A Pagaleve tem uma modalidade com prazos mais longos e cobrança de juros, mas é o Pix parcelado sem juros que concentra a maior parte do volume e da receita. Quem paga a conta, diz ele, são os lojistas associados, que desembolsam uma taxa semelhante à do cartão de crédito. São mais de 9 mil parceiros, incluindo gigantes do varejo como Mercado Livre, Amazon e AliExpress.
“Desde que entramos no Brasil em 2023, temos buscado ativamente parceiros que utilizam tecnologia para reduzir o gap de inclusão financeira no país por meio do crédito. A Pagaleve se destaca não apenas por sua abordagem inovadora, mas também pela execução disciplinada e modelo orientado por dados”, diz Alvaro Landi, vice-presidente da operação brasileira da Credit Saison.
Uriã Peul Inhauser, COO da Bamboo, conta que, por se tratar de uma categoria nova no mercado, foram necessárias explicações adicionais no roadshow.

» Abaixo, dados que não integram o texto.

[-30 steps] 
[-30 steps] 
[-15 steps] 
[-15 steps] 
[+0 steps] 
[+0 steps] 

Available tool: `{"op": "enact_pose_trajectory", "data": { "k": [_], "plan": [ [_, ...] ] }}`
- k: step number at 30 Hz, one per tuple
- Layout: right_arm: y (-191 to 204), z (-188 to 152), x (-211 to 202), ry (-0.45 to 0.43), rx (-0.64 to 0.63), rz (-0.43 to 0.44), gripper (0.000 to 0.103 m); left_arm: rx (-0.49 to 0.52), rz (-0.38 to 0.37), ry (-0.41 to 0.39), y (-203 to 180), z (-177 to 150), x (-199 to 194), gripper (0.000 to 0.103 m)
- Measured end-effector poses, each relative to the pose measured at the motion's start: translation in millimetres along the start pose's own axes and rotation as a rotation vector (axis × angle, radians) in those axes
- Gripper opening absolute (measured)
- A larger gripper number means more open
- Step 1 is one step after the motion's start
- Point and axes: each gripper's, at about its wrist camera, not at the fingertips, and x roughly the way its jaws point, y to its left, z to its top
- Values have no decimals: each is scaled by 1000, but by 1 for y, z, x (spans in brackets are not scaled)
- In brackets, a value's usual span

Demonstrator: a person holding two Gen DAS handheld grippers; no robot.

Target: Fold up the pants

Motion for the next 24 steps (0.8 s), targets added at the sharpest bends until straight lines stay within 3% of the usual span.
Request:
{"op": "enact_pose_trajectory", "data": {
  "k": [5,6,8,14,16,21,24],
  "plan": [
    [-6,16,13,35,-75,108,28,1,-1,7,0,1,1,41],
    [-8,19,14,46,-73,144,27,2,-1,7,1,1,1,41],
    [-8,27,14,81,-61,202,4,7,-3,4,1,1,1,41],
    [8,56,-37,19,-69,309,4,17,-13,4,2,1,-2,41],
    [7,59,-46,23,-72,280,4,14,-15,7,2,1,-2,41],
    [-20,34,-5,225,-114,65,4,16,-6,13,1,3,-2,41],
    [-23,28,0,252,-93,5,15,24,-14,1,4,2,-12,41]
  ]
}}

“No caso da Pagaleve, é um arranjo de Pix, então é diferente. Você precisa vincular o contrato que está sendo assinado à transação que foi feita. No cartão, todo o arranjo — registro, adquirência — já está pronto, todo mundo sabe como funciona. Aqui, nós precisávamos não só explicar esse arranjo, mas também como as evidências e toda a custódia ficam organizadas, para não haver problema de verificação, de registro, de acompanhamento e de lastro”, afirma ele.
Outra diferença em relação às carteiras tradicionais de FIDCs é o maior giro da operação. “O giro deles é rápido, porque são, na grandiosíssima maioria, títulos de até 45 dias. O pagamento é quinzenal: paga-se uma à vista e mais três parcelas a cada cinco dias. Então o giro é muito rápido, sabe? A duration da carteira que tínhamos calculado era de 22 dias”, diz o COO da Bamboo.
A estruturação foi a primeira nessa categoria realizada pela Bamboo, que soma 240 operações desde que entrou em operação, em 2021.
“Nós acabamos nos dedicando a empresas que estão crescendo e, muitas delas, têm um modelo de negócio que foge do tradicional, do básico, do que todo mundo já faz. A Pagaleve é um exemplo disso”, afirma Inhauser.